伝説の妖刀に選ばれなかったので刀は抜けなかったが、鈍器として大活躍しました。
嬉野K
第1話
「もうすぐ下山ってところで、災難だったな。ところでこのまま北に行けば、村があるか?」
雨の降る山の中、刀を背負った体躯の良い男がそう言った。
その目線の先には、腰を抜かして倒れている老人と、その傍らに佇む少年の姿があった。
少年と老人はポカンとした表情を浮かべていた。
「北のほうに村はあるか?」
刀を持った男がもう一度聞くと、少年がハッとしたように、
「あ、あるよ……小さいけど。有名な占い師がいる村がある」
「占い師……そう簡単に情報は売らないかもな」
「へ……?」
「なんでもない」つまらないダジャレを言ったあと、「助かったよ。ありがとう」
そう言って、男は北に向かって歩き出した。刀の先を地面につけて、引きずりながら歩いていた。
少年は呆然とそれを眺めていたが、やがて、
「……おじさん!」
「……なんだ?」
「ありがとう……助けてくれて」
「別に助けたわけじゃない。
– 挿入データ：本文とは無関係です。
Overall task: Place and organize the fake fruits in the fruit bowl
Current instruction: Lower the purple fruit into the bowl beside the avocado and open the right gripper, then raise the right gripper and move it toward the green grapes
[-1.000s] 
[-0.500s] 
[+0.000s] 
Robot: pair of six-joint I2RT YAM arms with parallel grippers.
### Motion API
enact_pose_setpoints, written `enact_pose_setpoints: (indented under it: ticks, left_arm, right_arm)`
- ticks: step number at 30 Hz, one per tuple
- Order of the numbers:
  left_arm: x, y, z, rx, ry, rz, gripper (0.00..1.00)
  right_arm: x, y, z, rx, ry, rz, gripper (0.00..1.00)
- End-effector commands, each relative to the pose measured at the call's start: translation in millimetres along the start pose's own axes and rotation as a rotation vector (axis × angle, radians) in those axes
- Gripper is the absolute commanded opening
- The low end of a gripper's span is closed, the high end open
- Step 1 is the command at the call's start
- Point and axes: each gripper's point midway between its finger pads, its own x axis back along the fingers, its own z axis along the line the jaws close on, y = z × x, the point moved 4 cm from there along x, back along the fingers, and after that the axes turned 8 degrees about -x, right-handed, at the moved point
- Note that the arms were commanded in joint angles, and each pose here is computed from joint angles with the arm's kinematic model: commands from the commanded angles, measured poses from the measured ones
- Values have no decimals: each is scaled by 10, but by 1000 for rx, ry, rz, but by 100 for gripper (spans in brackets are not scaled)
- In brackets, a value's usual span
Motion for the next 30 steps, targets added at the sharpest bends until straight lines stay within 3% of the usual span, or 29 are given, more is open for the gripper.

俺にとっても邪魔なものだったから、壊しただけだ」
「でも……」
「そんなことより、じいちゃんを気にしてやれよ。魂抜けたような表情してんぞ」
男の言う通り、腰を抜かした老人はとても驚いていた。
「じゃあな。気をつけろよ」
そう言って、男は去っていった。ガリガリと刀の先で地面を鳴らしながら、歩いていった。
少年と老人は二人きりになって、
「じいちゃん……大丈夫?」
「……」老人は男が去っていった方面を眺めながら、「あいつは……何者なんだ……?」
「わかんないよ……でも、助けてくれたのは事実でしょ?」
「ああ……だが……」
老人はあたりに転がっている岩の破片を見ながら、言う。
「あんな大岩が転がってきて……ワシは死を覚悟した……」
「俺もだよ……あんな岩が直撃したら、お城でも崩壊するよ」
直径15メートルはあろうかという大岩。それが山の斜面を滑り落ち、少年たちを襲っていた。
「しかしあの男は……その大岩を砕きおった……」
少年たちを襲った大岩は男の手によって粉々にされたのだ。
「俺も驚いたよ……しかも、あの人……刀を抜いてなかったよね?」
「そうなのか?」
「うん……鞘に入ったままの刀で、岩を砕いてたよ」
「……」
「……」
自分たちの常識を超えた光景を目の当たりにした直後だ。少年たちはしばらくその場から動けなかった。早く下山するべきなのは理解していたが、体が動かなかった。
「……あのおじさん……何者だったんだろう……」
☆
少年たちの場所をあとにした刀を持った男は、歩きながら、
「おじさんねぇ……俺もそんな歳か。そりゃ地域の都市化も進むわな」
つまらないダジャレを言いながら、北に向かっていた。相変わらず刀の先を地面にこすりながらの移動だった。
雨はしばらく降り続くようだった。